I may have problems understanding the concept "semi-synchronously", does it mean when MW parse a page that contains thumbnail images, the parser sends requests to daemon which would reply twice for each request, one immediately with a best fit or a place holder (synchronously), one later on when thumbnail is ready (asynchronously)?
== what would probably be better for the image resize efforts should focus on ===
(1) making the existing system "more robust" and (2) better taking advantage of multi-threaded servers.
(1) right now the system chokes on large images we should deploy support for an in-place image resize maybe something like vips (?) (http://www.vips.ecs.soton.ac.uk/index.php?title=Speed_and_Memory_Use) The system should intelligently call vips to transform the image to a reasonable size at time of upload then use those derivative for just in time thumbs for articles. ( If vips is unavailable we don't transform and we don't crash the apache node.)
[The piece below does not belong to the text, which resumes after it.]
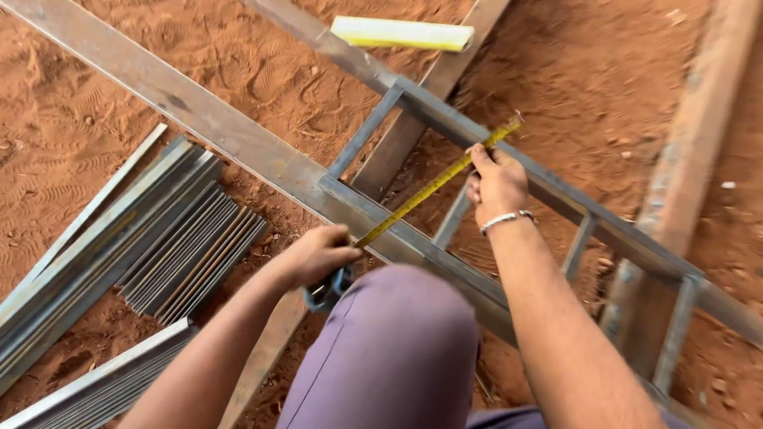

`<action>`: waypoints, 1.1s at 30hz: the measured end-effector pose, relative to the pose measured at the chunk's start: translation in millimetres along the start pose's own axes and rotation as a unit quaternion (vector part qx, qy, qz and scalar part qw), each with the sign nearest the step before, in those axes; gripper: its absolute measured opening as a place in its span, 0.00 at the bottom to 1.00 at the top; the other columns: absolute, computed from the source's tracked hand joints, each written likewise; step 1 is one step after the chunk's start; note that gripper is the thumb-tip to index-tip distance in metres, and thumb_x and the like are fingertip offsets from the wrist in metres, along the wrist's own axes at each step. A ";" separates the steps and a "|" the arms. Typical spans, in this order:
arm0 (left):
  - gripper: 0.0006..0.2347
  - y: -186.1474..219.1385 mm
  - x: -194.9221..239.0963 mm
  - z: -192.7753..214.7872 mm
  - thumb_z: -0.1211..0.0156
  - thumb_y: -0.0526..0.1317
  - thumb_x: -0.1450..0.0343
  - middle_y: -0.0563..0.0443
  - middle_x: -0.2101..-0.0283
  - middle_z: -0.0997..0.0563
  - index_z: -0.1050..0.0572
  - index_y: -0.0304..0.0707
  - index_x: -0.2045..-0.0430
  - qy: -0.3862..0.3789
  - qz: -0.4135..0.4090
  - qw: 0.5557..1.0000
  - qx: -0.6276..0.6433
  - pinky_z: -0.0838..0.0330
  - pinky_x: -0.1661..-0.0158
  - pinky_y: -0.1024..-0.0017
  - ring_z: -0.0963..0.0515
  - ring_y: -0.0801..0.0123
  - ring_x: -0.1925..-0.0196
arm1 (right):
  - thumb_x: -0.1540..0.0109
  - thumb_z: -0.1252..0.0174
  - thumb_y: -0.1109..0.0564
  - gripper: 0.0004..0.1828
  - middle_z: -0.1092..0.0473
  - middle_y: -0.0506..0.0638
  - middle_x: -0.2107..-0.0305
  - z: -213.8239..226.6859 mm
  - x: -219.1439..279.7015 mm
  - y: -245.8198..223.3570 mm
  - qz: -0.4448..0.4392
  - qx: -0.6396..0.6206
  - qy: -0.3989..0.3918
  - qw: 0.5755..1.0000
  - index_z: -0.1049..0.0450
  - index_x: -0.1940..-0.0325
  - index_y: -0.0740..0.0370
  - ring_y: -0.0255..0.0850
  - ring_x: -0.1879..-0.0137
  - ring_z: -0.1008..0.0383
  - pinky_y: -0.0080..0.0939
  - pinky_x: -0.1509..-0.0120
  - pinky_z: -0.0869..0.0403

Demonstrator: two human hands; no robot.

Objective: The person uses a tape measure and a white marker to measure and mark intervals on a metal ladder-like frame. They measure the distance between rungs and mark the frame at regular intervals, then repeat the process on another section of the frame.

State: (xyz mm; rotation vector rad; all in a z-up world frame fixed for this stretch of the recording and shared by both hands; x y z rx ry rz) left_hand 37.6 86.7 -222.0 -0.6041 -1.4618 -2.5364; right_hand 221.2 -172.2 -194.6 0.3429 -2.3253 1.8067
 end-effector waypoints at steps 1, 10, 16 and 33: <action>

Wow, vips sounds great, still reading its documentation. How is its performance on relatively small size (not huge, a few hundreds pixels in width/height) images compared with traditional single threaded resizing programs?
(2) maybe spinning out the image transform process early on in the parsing of the page with a place-holder and callback so by the time all the templates and links have been looked up the image is ready for output. (maybe another function wfShellBackgroundExec($cmd, $callback_function) (maybe using |pcntl_fork then normal |wfShellExec then| ||pcntl_waitpid then callback function ... which sets some var in the parent process so that pageOutput knows its good to go) |
Asynchronous daemon doesn't make much sense if page purge occurs on server side, but what if we put off page purge to the browser? It works like this:
1. mw parser send request to daemon 2. daemon finds the work non-trivial, reply *immediately* with a best fit or just a place holder 3. browser renders the page, finds it's not final, so sends a request to daemon directly using AJAX 4. daemon reply to the browser when thumbnail is ready 5. browser replace temporary best fit / place holder with new thumb using Javascript
Daemon now have to deal with two kinds of clients: mw servers and browsers.
Letting browser wait instead of mw server has the benefit of reduced latency for users while still have an acceptable page to read before image replacing takes place and a perfect page after that. For most of users, it's likely that the replacing occurs as soon as page loading ends, since transfering page takes some time, and daemon would have already finished thumbnailing in the process.
On Fri, Apr 24, 2009 at 12:31 AM, Wu Zhe wu@madk.org wrote:
Asynchronous daemon doesn't make much sense if page purge occurs on server side, but what if we put off page purge to the browser? It works like this:
- mw parser send request to daemon
- daemon finds the work non-trivial, reply *immediately* with a best
fit or just a place holder 3. browser renders the page, finds it's not final, so sends a request to daemon directly using AJAX 4. daemon reply to the browser when thumbnail is ready 5. browser replace temporary best fit / place holder with new thumb using Javascript
Daemon now have to deal with two kinds of clients: mw servers and browsers.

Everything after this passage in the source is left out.